**Task details**
Beginning with the line that holds "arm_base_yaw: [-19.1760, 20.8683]", retype the rest of the listing exactly, last line included.

**Source information**
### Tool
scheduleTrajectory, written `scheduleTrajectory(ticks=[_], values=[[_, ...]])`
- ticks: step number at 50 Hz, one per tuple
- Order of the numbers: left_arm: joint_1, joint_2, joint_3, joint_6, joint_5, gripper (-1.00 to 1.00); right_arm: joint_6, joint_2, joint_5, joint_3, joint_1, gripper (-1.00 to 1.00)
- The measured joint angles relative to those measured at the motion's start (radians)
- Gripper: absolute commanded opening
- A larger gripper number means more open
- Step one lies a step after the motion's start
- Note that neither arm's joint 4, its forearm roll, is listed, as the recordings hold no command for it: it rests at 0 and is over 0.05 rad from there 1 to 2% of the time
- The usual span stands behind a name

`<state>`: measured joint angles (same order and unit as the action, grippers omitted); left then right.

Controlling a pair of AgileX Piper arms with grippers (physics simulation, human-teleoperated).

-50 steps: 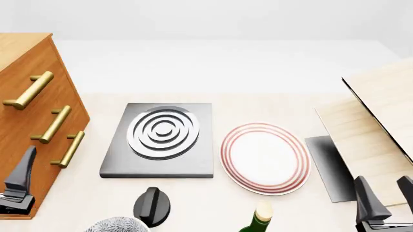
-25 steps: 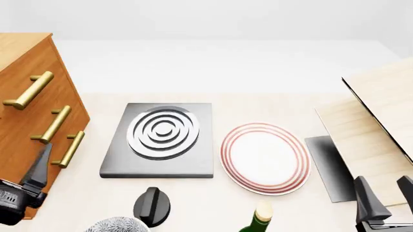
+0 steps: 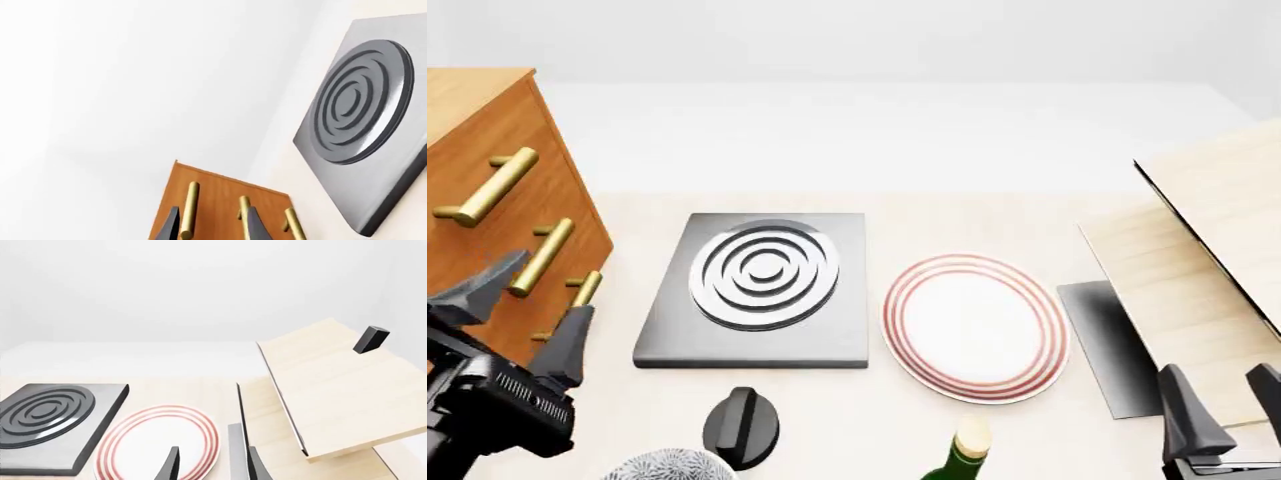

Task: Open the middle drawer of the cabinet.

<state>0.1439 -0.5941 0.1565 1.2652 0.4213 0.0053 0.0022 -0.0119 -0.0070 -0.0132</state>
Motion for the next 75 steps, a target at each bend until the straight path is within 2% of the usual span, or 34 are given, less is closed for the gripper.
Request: scheduleTrajectory(ticks=[9, 20, 28, 45, 55, 64, 75], values=[[0.046, -0.249, -0.042, 0.087, 0.248, 1.00, 0.003, 0.000, -0.001, 0.000, -0.001, 1.00], [0.056, -0.397, -0.079, 0.143, 0.401, 1.00, 0.007, -0.001, -0.003, -0.001, -0.003, 1.00], [0.013, -0.402, -0.115, 0.154, 0.407, 1.00, 0.009, -0.001, -0.005, -0.001, -0.003, 1.00], [-0.090, -0.287, -0.149, 0.155, 0.262, 1.00, 0.011, -0.001, -0.006, -0.002, -0.003, 1.00], [-0.148, -0.289, -0.154, 0.153, 0.256, 1.00, 0.011, 0.000, -0.006, -0.002, -0.002, 1.00], [-0.184, -0.360, -0.155, 0.150, 0.318, 1.00, 0.011, 0.000, -0.007, -0.001, 0.001, 1.00], [-0.214, -0.541, -0.156, 0.148, 0.486, 1.00, 0.012, 0.000, -0.007, 0.000, 0.003, 1.00]])
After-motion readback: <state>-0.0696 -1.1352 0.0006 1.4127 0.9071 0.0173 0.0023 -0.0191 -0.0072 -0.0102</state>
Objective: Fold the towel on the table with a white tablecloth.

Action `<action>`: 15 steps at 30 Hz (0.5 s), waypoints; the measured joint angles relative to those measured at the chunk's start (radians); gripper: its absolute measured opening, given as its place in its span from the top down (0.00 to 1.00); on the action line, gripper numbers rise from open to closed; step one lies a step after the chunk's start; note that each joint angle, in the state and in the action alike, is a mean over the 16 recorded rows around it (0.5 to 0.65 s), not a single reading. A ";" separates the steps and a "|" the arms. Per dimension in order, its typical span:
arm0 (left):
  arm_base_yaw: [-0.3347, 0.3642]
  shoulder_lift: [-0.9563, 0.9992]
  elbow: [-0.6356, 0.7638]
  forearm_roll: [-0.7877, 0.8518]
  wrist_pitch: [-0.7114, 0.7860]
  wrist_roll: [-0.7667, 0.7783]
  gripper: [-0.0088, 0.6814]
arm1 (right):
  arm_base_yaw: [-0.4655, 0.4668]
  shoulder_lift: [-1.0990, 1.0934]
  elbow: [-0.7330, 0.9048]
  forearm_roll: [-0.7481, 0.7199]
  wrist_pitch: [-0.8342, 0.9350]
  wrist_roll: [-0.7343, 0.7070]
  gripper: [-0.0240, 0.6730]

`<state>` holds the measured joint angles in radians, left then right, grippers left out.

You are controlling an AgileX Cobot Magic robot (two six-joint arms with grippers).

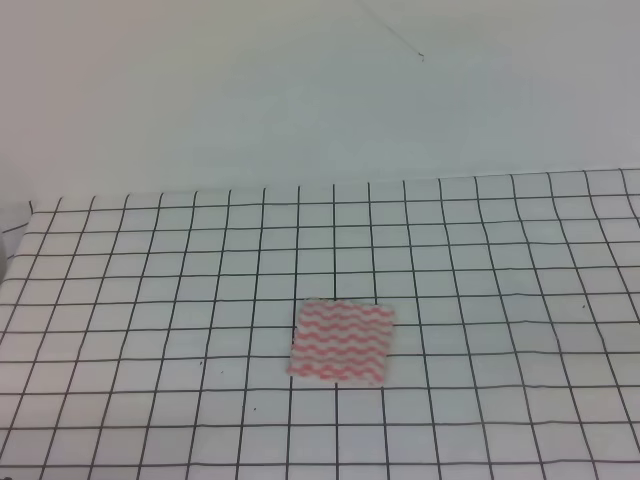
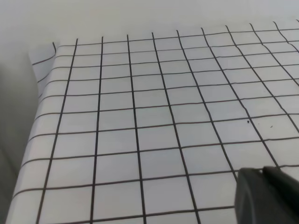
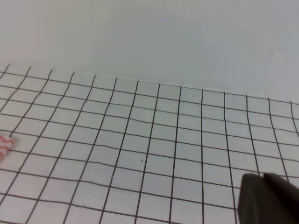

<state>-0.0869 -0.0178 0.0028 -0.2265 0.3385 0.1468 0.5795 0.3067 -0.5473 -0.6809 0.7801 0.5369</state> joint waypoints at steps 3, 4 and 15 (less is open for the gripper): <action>0.000 0.000 0.000 0.000 0.000 0.000 0.99 | 0.000 0.000 0.000 -0.002 0.002 0.000 0.97; 0.000 0.000 0.000 0.000 0.000 0.000 0.99 | 0.000 -0.001 0.000 -0.003 0.004 -0.001 0.97; 0.000 0.000 0.000 0.002 0.001 0.003 0.99 | -0.181 -0.090 0.076 -0.034 -0.172 0.076 0.97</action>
<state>-0.0869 -0.0178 0.0028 -0.2250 0.3393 0.1493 0.3983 0.2167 -0.4709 -0.7150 0.6080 0.6126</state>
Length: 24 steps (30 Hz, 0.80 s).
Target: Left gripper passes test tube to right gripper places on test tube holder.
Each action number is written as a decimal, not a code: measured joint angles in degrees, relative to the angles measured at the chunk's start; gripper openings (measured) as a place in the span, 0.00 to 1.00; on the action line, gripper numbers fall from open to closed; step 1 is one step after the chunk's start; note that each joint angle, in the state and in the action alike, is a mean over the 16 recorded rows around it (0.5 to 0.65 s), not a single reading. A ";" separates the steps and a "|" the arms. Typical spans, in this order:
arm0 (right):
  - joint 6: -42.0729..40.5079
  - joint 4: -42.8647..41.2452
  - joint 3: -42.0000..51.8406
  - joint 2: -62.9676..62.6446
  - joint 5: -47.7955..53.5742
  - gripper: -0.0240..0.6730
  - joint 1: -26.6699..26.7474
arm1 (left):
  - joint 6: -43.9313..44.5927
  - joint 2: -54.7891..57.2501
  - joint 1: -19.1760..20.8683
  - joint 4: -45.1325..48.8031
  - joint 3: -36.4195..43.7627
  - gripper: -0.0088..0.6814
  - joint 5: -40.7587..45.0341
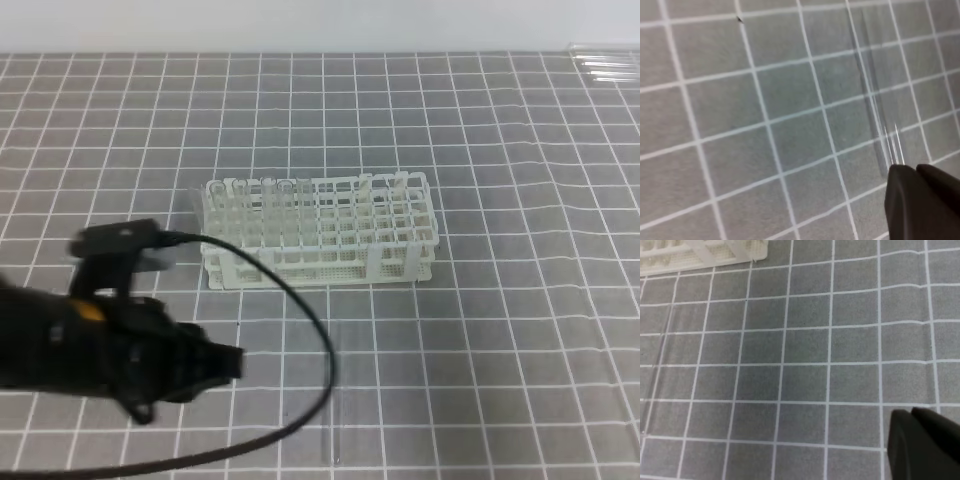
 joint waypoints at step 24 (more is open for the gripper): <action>-3.20 2.26 0.23 0.00 1.16 0.02 0.00 | -16.19 28.87 -20.21 16.57 -25.00 0.13 9.99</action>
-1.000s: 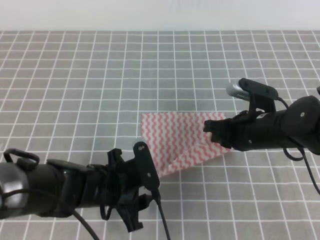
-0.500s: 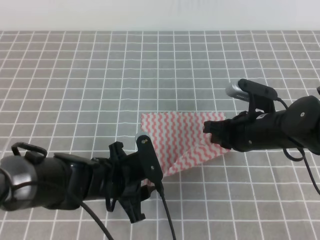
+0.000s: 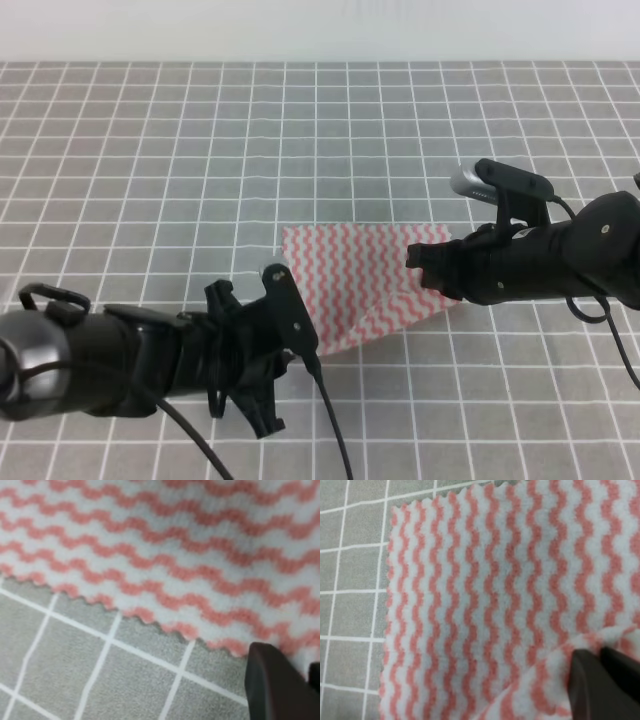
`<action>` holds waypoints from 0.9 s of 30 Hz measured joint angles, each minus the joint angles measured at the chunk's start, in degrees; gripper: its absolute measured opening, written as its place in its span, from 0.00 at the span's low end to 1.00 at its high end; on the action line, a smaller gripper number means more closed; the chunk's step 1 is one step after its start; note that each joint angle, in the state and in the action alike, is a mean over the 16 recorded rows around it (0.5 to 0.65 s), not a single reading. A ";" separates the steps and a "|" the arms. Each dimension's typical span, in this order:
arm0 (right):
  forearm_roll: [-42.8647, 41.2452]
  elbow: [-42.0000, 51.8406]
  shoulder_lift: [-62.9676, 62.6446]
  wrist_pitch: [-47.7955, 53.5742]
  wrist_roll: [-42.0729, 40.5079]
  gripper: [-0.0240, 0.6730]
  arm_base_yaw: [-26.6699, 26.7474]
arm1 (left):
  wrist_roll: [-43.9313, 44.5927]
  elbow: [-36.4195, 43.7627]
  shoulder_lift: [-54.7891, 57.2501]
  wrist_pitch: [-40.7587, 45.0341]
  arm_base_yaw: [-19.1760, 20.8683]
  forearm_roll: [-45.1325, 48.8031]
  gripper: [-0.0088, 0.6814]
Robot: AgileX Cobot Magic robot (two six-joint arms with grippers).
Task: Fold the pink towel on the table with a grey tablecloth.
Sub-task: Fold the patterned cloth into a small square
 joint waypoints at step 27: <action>-0.07 -0.01 0.06 -0.56 0.13 0.03 -1.01 | -15.47 -3.82 -1.05 -1.87 0.02 0.01 0.01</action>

**Solution to this task**
  arm_base_yaw: [-19.1760, 20.8683]
  forearm_roll: [-45.1325, 48.8031]
  gripper: [-0.0088, 0.6814]
Robot: AgileX Cobot Magic robot (two six-joint arms with grippers).
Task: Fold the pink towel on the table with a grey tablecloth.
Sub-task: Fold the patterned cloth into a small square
 joint waypoints at step 27: <action>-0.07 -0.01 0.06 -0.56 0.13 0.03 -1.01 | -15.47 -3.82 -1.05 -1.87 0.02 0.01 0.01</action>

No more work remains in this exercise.